Scoop and run or stay and play. Is one better that the other? Over my last two posts, I reviewed a couple of papers that were older (6-7 years) and had smaller patient groups. Now let’s look at a more recent one with a larger experience using a state trauma registry.

This one is from the Universities of Pittsburgh and Rochester, and used the Pennsylvania state trauma registry for study material. The authors wanted to really slice and dice the data, postulating that previous studies were not granular enough, such that significant trends could not be seen due to lumping all prehospital time together. They divided prehospital time into three components: response time, scene time, and transport time. To some degree, the first and third components are outside of the prehospital providers’ control.
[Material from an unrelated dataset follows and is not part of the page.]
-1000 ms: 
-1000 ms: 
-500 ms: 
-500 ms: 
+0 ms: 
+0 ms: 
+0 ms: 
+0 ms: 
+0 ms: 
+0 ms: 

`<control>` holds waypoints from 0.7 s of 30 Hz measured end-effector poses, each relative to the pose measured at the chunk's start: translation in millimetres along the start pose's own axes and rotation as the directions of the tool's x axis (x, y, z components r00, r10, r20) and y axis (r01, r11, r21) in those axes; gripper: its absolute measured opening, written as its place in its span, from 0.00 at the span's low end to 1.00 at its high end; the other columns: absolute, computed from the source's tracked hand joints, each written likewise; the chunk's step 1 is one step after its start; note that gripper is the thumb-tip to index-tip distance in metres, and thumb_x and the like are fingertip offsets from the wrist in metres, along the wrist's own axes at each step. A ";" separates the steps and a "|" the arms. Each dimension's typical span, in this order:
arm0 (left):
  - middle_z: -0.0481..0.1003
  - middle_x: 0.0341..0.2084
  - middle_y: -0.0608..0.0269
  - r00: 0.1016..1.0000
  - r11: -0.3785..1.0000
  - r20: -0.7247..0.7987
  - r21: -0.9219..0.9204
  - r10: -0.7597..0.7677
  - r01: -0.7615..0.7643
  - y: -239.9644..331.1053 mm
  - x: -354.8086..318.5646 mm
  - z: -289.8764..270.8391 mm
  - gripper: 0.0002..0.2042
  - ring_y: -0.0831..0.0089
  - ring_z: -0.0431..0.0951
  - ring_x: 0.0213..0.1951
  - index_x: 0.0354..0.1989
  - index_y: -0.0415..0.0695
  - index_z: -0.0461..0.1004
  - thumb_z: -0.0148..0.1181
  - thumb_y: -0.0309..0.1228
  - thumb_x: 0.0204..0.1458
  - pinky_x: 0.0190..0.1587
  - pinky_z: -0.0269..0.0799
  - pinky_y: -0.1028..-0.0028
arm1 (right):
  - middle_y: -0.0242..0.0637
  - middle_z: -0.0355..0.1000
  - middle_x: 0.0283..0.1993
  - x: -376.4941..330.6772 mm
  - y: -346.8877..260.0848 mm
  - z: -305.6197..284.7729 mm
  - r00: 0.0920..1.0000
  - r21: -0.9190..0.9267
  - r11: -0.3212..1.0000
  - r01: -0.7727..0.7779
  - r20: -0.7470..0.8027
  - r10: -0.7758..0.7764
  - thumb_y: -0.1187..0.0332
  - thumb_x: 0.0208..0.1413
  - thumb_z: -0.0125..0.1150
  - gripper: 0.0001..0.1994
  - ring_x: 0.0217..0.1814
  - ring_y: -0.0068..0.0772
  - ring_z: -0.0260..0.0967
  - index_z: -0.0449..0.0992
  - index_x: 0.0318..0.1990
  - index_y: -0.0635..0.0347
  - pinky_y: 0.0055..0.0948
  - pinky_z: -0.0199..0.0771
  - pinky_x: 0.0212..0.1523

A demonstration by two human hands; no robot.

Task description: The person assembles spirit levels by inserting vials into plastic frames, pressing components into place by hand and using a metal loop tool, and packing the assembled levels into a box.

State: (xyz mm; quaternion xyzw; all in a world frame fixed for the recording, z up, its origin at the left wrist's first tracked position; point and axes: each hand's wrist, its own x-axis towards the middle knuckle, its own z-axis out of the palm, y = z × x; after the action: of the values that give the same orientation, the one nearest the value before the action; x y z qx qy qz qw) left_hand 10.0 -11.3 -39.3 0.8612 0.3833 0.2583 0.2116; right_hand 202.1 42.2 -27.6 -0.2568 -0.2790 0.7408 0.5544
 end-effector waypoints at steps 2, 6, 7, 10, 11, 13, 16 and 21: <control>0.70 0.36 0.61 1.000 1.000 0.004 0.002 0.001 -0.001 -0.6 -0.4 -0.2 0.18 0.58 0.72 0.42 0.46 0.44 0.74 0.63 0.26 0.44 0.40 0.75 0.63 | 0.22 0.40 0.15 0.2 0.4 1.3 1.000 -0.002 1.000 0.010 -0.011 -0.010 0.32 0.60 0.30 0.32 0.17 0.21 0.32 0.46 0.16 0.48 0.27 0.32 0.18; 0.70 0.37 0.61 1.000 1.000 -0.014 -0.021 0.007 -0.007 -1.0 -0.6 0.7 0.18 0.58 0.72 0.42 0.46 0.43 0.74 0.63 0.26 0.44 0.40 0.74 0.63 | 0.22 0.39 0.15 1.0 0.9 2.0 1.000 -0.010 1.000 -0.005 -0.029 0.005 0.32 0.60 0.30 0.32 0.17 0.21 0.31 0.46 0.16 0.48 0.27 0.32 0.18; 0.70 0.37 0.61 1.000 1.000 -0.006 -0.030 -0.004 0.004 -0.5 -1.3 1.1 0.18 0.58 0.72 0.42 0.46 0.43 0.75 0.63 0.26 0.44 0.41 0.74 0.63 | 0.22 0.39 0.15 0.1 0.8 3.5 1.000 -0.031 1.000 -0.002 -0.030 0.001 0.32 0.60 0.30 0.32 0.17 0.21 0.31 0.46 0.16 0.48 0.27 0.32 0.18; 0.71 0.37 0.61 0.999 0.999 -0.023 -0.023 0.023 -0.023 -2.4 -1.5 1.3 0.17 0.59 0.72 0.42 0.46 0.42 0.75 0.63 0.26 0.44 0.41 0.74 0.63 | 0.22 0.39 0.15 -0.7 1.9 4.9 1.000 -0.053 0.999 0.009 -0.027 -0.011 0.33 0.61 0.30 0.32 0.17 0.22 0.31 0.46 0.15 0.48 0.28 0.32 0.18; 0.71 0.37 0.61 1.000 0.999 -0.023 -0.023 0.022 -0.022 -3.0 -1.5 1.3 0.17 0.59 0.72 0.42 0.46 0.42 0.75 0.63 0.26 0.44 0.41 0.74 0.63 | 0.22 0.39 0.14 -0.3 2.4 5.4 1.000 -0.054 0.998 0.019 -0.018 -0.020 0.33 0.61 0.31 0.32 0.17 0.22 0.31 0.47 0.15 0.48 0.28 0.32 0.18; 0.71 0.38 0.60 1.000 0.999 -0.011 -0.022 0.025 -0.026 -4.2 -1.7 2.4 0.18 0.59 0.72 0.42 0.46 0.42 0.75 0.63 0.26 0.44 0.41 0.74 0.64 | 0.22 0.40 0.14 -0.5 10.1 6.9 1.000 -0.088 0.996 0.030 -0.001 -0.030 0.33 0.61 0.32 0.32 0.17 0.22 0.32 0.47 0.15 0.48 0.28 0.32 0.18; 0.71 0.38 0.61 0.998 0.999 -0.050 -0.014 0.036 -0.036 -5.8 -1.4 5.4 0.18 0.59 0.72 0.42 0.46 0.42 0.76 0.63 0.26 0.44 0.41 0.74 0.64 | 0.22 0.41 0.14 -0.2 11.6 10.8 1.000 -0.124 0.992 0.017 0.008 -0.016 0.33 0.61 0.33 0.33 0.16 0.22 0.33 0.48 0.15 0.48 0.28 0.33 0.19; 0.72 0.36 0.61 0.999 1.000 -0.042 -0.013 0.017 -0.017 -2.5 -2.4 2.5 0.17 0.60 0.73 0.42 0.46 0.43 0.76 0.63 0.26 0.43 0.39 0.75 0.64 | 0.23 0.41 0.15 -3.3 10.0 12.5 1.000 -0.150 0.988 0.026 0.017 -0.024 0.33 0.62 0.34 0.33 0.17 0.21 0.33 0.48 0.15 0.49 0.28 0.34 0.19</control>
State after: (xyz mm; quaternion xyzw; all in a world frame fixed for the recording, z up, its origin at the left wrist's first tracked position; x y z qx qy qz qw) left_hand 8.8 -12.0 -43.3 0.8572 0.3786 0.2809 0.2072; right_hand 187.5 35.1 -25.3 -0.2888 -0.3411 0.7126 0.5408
The records for over 164,000 patients were analyzed. These only included those for patients transported from the scene by EMS, and excluded burns. The prehospital time (PH time) was divided into the three components above. A component was determined to be prolonged if it contributed > 50% of the total PH time.

Here are the factoids:

  • Half of the patients had a prolonged PH time interval (52%)
  • Response time was prolonged in only 2%, scene time was prolonged in 19%, and transport time was longer in 31%
  • Mortality was 21% higher in those with a prolonged scene time component
  • There was no mortality difference in patients with no prolonged time components, or those with prolonged response or transport times
  • These patterns held for both blunt and penetrating injury
  • Extrication and intubation were common reasons for prolonged scene time. Extrication added an average of 4.5 minutes, and intubation 6.5 minutes.
  • Mortality was increased with prehospital intubation, but this effect lessened in severe TBI
  • Increasing experience with extrication and intubation appeared to decrease the mortality from the increased scene time they caused

Bottom line: This paper suggests that the dichotomy of “scoop and run” vs “stay and play” may be too crude, and that a more nuanced approach should be considered. In plain English, the optimal management lies somewhere in between these polar opposites. Actual on scene time appears to be the key interval. EMS providers need to be aware of scene time relative to response and transport times. Patients with specific injury patterns that benefit from short scene times (hypotension, flail, penetrating injury) can quickly be identified and care expedited. Increased scene time due extrication cannot be avoided, but prehospital intubation needs to be considered carefully due to the potential to increase mortality in select patients. 

Reference: Not all prehospital time is equal: Influence of scene time on mortality. J Trauma 81(1):93-100, 2016.